- O governo central anunciou déficit primário de R$ 14,497 bilhões em setembro de 2025, o maior para o mês desde 2020, divulgado pelo Tesouro Nacional, frente a déficit de R$ 5,170 bilhões em setembro de 2024.
- Receitas líquidas somaram R$ 172,369 bilhões, com alta real de 0,6% versus setembro de 2024; despesas totais atingiram R$ 186,866 bilhões, alta de 5,7%.
- O aumento de gastos discricionários, que cresceu 100,9% em relação a setembro de 2024, foi o principal impulsionador do déficit; houve ganho de R$ 2,3 bilhões com Imposto sobre Operações Financeiras (IOF) e queda de R$ 2,2 bilhões na arrecadação de Imposto sobre Produtos Industrializados (IPI).
- No acumulado de janeiro a setembro, o déficit primário soma R$ 100,385 bilhões, ante R$ 103,573 bilhões no mesmo período de 2024; receitas líquidas avançaram 3,5% e despesas subiram 2,8%. Nos últimos 12 meses, déficit totalizou R$ 35,6 bilhões, equivalent a 0,32% do Produto Interno Bruto (PIB).
- A meta fiscal para 2025 prevê déficit zero com tolerância de 0,25 ponto percentual do PIB, cerca de R$ 31 bilhões; o secretário do Tesouro Nacional, Rogério Ceron, afirmou que não há previsão de ajustes que levem o resultado fiscal ao centro da meta, por falta de verbas para contingenciamento. O Tribunal de Contas da União (TCU) suspendeu decisão que obrigaria o governo a buscar esse centro.

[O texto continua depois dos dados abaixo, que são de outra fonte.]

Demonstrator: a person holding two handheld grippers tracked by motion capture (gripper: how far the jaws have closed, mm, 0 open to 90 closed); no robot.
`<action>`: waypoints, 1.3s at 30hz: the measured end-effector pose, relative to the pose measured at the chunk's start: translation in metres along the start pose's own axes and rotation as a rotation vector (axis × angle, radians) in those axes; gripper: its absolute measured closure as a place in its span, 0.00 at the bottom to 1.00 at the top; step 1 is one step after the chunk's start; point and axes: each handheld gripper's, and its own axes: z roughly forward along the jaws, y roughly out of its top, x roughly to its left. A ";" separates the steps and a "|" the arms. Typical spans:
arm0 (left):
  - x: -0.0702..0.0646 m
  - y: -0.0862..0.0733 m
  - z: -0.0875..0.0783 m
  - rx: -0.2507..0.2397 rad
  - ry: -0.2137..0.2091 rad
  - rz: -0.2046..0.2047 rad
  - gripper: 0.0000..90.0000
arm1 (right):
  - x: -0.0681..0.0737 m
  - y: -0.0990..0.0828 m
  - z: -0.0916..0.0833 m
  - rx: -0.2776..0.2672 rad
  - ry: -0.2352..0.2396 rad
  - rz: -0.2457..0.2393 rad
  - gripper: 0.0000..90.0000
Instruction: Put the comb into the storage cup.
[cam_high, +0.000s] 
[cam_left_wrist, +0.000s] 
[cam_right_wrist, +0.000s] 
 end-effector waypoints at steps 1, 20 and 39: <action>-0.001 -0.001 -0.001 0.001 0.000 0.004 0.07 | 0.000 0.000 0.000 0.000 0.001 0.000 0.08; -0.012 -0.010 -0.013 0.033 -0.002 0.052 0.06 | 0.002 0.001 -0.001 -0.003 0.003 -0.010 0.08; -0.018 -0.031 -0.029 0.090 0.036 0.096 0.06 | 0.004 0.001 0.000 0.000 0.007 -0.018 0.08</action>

Um projeto de lei aprovado pela Câmara pode gerar R$ 10 bilhões anuais em receitas, além de cortes de até R$ 15 bilhões, dependendo de votações no Senado, com restrições a compensações tributárias e à despesa com Previdência.
O governo central anunciou um déficit primário de R$ 14,497 bilhões em setembro de 2025, o maior para esse mês desde 2020. O resultado, divulgado pelo Tesouro Nacional, é significativamente superior ao saldo negativo de R$ 5,170 bilhões registrado em setembro de 2024. Esse desempenho, embora inferior ao esperado pelo mercado, reflete um aumento expressivo nas despesas, especialmente no Ministério da Saúde.
As receitas líquidas do governo totalizaram R$ 172,369 bilhões, com um leve crescimento real de 0,6% em comparação ao mesmo mês do ano anterior. Por outro lado, as despesas totais atingiram R$ 186,866 bilhões, marcando uma alta de 5,7%. O aumento nos gastos discricionários, que cresceu 100,9% em relação a setembro de 2024, foi o principal responsável pelo déficit. A arrecadação também apresentou variações, com ganhos de R$ 2,3 bilhões em IOF, mas uma queda de R$ 2,2 bilhões na arrecadação de IPI.
Acumulado e Perspectivas Fiscais
No acumulado de janeiro a setembro, o déficit primário do governo soma R$ 100,385 bilhões, uma leve melhora em relação ao saldo negativo de R$ 103,573 bilhões do mesmo período do ano anterior. As receitas líquidas cresceram 3,5%, enquanto as despesas aumentaram 2,8%. Nos últimos 12 meses, o déficit totalizou R$ 35,6 bilhões, representando 0,32% do PIB.
A meta fiscal para 2025 estipula um déficit zero, com uma tolerância de 0,25 ponto percentual do PIB, o que equivale a aproximadamente R$ 31 bilhões. O secretário do Tesouro Nacional, Rogério Ceron, afirmou que não há previsão de ajustes que levem o resultado fiscal ao centro da meta, dada a falta de verbas disponíveis para contingenciamento. Recentemente, o Tribunal de Contas da União (TCU) suspendeu uma decisão que obrigaria o governo a buscar esse centro.
Ceron também mencionou que um projeto de lei aprovado pela Câmara pode gerar R$ 10 bilhões anuais em receitas adicionais, além de cortes de gastos que podem alcançar R$ 15 bilhões. O texto, que ainda passará pelo Senado, inclui restrições a compensações tributárias e limitações nas despesas federais com Previdência.